_Exercise aim:_
Work out the number of lines in the listing below that include "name", and answer with it alone.

_Given data:_
◆ ◆ ◆
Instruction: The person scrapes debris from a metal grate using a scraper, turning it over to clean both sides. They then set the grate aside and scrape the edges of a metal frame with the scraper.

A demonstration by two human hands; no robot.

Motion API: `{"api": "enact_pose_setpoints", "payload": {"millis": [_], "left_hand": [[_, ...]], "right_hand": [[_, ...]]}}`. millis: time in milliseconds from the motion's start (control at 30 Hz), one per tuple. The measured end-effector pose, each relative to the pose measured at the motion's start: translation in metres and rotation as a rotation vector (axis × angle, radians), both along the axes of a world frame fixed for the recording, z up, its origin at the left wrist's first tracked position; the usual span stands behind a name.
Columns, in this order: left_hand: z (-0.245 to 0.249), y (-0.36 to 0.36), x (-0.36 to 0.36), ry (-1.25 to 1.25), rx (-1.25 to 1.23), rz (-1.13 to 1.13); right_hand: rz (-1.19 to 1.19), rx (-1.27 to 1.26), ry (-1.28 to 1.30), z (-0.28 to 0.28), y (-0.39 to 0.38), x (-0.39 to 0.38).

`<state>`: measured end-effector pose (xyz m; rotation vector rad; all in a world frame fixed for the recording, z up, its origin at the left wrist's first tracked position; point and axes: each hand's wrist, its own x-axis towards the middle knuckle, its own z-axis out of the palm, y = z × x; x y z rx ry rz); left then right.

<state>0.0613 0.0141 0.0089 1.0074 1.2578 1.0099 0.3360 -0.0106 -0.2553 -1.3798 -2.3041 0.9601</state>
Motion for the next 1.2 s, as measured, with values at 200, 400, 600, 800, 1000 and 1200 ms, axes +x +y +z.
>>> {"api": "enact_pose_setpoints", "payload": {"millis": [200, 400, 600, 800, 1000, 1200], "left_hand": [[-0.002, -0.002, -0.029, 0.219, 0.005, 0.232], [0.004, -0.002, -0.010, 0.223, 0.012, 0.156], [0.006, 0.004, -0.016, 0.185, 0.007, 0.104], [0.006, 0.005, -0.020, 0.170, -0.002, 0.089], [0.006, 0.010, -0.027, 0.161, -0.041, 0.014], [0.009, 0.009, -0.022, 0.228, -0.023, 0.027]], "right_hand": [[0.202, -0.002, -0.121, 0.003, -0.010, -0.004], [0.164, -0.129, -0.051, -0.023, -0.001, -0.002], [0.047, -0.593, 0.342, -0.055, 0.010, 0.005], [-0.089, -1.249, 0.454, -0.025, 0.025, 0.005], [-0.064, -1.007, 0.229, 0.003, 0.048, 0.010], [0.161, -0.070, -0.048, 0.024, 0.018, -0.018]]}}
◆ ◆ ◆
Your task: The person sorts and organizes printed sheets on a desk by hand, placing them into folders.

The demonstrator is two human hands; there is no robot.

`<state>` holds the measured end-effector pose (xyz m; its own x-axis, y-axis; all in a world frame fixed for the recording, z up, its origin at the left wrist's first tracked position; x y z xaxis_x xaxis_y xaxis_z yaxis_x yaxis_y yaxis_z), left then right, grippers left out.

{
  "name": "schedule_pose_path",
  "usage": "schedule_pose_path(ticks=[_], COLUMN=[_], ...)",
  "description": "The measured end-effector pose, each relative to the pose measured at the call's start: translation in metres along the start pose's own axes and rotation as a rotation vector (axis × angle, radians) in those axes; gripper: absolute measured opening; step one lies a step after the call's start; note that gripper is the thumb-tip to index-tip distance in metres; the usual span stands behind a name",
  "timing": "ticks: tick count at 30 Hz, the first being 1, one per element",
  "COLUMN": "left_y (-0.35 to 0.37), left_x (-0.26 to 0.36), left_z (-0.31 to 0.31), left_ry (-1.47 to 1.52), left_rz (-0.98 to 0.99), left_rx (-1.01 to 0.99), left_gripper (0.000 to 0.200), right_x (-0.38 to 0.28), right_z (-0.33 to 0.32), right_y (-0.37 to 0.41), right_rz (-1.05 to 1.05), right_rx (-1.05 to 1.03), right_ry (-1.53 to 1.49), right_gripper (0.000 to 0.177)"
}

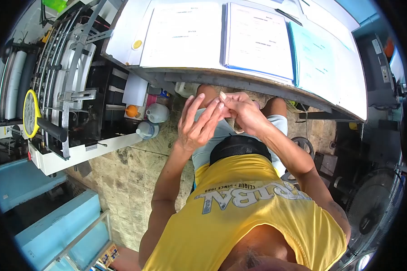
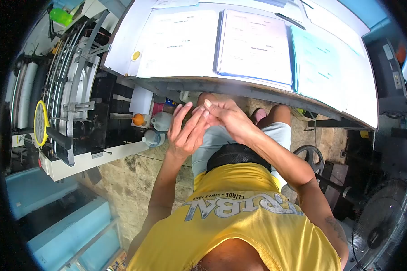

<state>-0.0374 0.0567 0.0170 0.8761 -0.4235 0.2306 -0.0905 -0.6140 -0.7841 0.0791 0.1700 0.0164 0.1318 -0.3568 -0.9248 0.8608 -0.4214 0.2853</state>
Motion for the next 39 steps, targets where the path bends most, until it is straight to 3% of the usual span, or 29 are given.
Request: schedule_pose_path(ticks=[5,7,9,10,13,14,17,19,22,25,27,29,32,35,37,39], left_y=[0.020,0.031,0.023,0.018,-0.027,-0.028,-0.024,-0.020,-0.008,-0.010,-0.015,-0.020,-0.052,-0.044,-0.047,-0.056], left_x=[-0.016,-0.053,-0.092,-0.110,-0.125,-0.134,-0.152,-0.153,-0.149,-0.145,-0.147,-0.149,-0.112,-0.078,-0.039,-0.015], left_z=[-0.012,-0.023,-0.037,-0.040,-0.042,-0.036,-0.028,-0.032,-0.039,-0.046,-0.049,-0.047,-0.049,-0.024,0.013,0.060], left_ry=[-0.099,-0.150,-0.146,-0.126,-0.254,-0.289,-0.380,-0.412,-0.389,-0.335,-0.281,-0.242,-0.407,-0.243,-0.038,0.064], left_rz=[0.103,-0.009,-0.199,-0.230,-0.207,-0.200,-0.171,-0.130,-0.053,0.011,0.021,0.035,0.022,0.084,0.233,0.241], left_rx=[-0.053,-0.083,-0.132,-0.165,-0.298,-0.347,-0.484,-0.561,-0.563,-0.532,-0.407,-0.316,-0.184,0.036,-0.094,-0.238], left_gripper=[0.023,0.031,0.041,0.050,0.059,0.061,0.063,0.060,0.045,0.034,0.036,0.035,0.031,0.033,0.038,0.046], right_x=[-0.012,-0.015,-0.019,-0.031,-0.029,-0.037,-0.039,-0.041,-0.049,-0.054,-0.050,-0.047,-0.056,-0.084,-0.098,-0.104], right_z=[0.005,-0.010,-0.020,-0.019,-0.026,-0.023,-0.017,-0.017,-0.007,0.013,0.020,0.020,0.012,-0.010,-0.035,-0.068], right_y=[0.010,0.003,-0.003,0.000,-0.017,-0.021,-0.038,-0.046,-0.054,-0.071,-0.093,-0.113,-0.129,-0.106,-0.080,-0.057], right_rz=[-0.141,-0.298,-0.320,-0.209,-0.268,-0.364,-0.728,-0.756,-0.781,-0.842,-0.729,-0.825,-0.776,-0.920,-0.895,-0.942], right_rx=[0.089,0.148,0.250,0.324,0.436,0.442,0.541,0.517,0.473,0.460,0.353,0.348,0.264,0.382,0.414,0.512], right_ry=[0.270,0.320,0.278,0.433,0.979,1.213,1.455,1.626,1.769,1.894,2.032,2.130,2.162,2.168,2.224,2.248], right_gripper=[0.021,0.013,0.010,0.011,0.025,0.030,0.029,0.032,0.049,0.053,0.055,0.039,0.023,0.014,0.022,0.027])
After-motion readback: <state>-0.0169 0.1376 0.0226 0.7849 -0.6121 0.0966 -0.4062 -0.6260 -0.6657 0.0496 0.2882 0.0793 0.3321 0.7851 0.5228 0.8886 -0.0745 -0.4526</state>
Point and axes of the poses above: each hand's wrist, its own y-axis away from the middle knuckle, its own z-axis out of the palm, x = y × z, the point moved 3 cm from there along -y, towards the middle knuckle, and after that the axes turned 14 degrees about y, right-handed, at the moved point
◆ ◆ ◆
_Solution to this task:_
3